### Task brief
Set down every entry exactly as it stands, omitting any picture.

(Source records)
◇ ◇ ◇ ◇ ◇ ◇ ◇

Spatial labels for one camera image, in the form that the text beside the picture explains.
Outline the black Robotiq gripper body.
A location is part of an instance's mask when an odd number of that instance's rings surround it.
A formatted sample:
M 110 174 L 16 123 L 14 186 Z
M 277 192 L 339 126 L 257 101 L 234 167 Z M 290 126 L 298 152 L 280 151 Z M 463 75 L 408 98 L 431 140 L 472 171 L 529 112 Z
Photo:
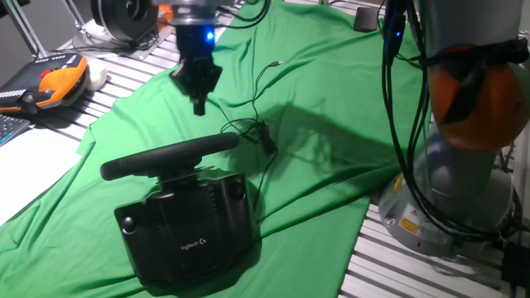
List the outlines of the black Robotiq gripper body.
M 214 46 L 213 25 L 176 26 L 176 48 L 180 59 L 171 78 L 179 90 L 194 102 L 206 100 L 222 73 L 222 68 L 214 63 Z

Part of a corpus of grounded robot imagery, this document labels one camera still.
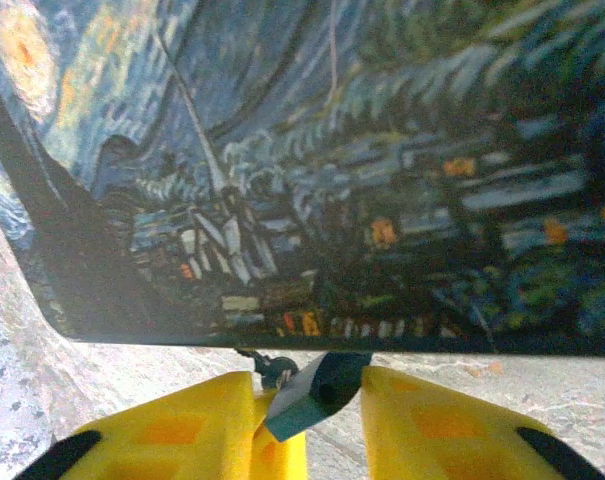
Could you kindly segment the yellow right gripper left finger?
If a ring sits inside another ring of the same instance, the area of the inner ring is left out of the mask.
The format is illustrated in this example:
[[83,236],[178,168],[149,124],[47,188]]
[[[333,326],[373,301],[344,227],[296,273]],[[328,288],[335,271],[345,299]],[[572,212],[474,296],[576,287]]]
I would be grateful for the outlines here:
[[90,422],[26,467],[24,479],[305,479],[306,437],[266,428],[274,392],[247,371]]

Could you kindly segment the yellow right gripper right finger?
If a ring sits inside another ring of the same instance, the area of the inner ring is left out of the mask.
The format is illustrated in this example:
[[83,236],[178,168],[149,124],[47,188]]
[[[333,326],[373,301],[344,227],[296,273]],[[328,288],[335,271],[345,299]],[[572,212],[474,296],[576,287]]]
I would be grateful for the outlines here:
[[362,372],[373,479],[601,479],[541,422],[385,367]]

◇ ◇ ◇ ◇ ◇ ◇ ◇

### Result for this task
Spatial labels for one camera image, in the form that the text beside the picture explains.
Outline the black Robotiq gripper body.
A location is part of an instance's mask when an odd number of that instance's rings surround it.
A formatted sample:
M 110 174 L 16 123 L 14 186 Z
M 277 192 L 339 126 L 257 101 L 234 167 Z M 290 126 L 298 152 L 280 151 Z M 463 75 L 408 98 L 431 140 L 472 171 L 529 112 Z
Photo:
List the outlines of the black Robotiq gripper body.
M 214 46 L 213 25 L 176 26 L 176 48 L 180 59 L 171 78 L 179 90 L 194 102 L 206 100 L 222 73 L 222 68 L 214 63 Z

Part of a corpus of grounded robot imagery, this document labels one camera still.
Could you kindly segment the yellow right gripper left finger?
If a ring sits inside another ring of the same instance, the area of the inner ring is left out of the mask.
The format is illustrated in this example:
[[83,236],[178,168],[149,124],[47,188]]
[[[333,326],[373,301],[344,227],[296,273]],[[328,288],[335,271],[345,299]],[[572,212],[474,296],[576,287]]]
I would be grateful for the outlines here:
[[90,422],[26,467],[24,479],[305,479],[306,437],[266,428],[274,392],[247,371]]

Could you kindly segment the yellow right gripper right finger?
If a ring sits inside another ring of the same instance, the area of the inner ring is left out of the mask.
The format is illustrated in this example:
[[83,236],[178,168],[149,124],[47,188]]
[[[333,326],[373,301],[344,227],[296,273]],[[328,288],[335,271],[345,299]],[[572,212],[474,296],[576,287]]]
I would be grateful for the outlines here:
[[362,372],[373,479],[601,479],[541,422],[385,367]]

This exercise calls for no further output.